Par ces motifs, la Chambre des recours pénale, statuant à huis clos :
I. Rejette le recours.
II. Confirme l'ordonnance du 2 novembre 2011.
III. Dit que les frais de la présente procédure de recours, par 330 fr. (trois cent trente francs), sont mis à la charge de A.B.________.

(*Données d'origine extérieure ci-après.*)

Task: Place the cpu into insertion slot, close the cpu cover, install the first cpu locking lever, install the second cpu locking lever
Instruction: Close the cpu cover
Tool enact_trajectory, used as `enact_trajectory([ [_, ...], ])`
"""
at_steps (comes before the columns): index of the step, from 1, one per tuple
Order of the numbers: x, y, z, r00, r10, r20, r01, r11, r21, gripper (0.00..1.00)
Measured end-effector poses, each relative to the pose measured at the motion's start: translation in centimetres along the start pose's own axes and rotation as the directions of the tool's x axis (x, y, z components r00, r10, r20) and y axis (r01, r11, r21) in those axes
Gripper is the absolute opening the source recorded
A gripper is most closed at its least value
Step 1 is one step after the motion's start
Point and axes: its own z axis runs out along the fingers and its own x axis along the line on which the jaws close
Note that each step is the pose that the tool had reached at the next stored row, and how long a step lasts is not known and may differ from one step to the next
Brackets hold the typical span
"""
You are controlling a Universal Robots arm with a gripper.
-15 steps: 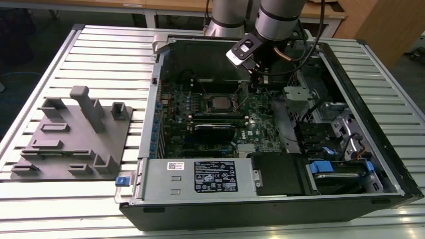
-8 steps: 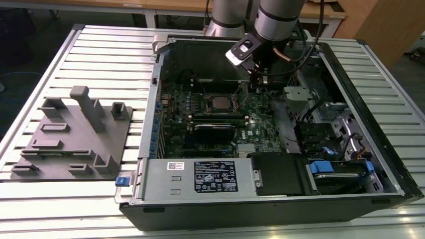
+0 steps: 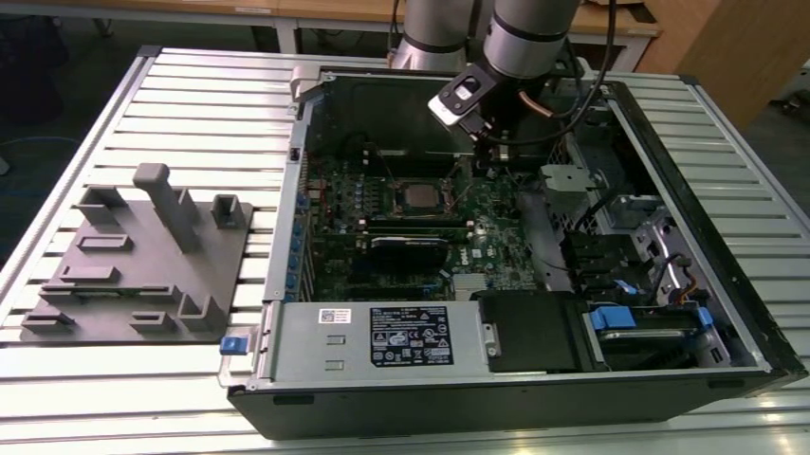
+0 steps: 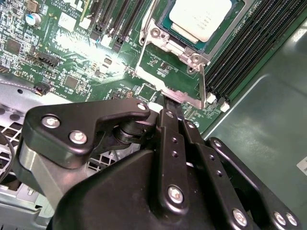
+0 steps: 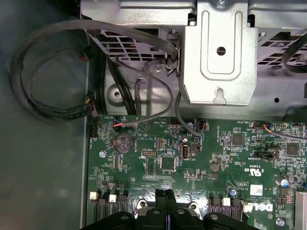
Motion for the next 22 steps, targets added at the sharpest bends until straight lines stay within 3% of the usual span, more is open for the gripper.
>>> enact_trajectory([
  [12,0.00,-0.19,0.11,1.0000,0.000,0.0000,0.000,1.0000,0.0025,0.11],
  [14,-0.01,-0.58,0.37,1.0000,0.001,-0.0002,0.000,0.9999,0.0102,0.11],
  [22,-0.01,-0.86,0.55,1.0000,0.001,-0.0003,-0.001,0.9999,0.0146,0.11],
])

IV. Déclare le présent arrêt exécutoire.
Le président : La greffière :
Du
Ministère public central,
et communiqué à : ‑ M. le Procureur de l'arrondissement de Lausanne,
par l’envoi de photocopies.
Le présent arrêt peut faire l'objet d'un recours en matière pénale devant le Tribunal fédéral au sens des art. 78 ss LTF (loi du 17 juin 2005 sur le Tribunal fédéral – RS 173.110), cas échéant d'un recours constitutionnel subsidiaire au sens des art. 113 ss LTF. Ces recours doivent être déposés devant le Tribunal fédéral dans les trente jours qui suivent la notification de l'expédition complète (art. 100 al. 1 LTF).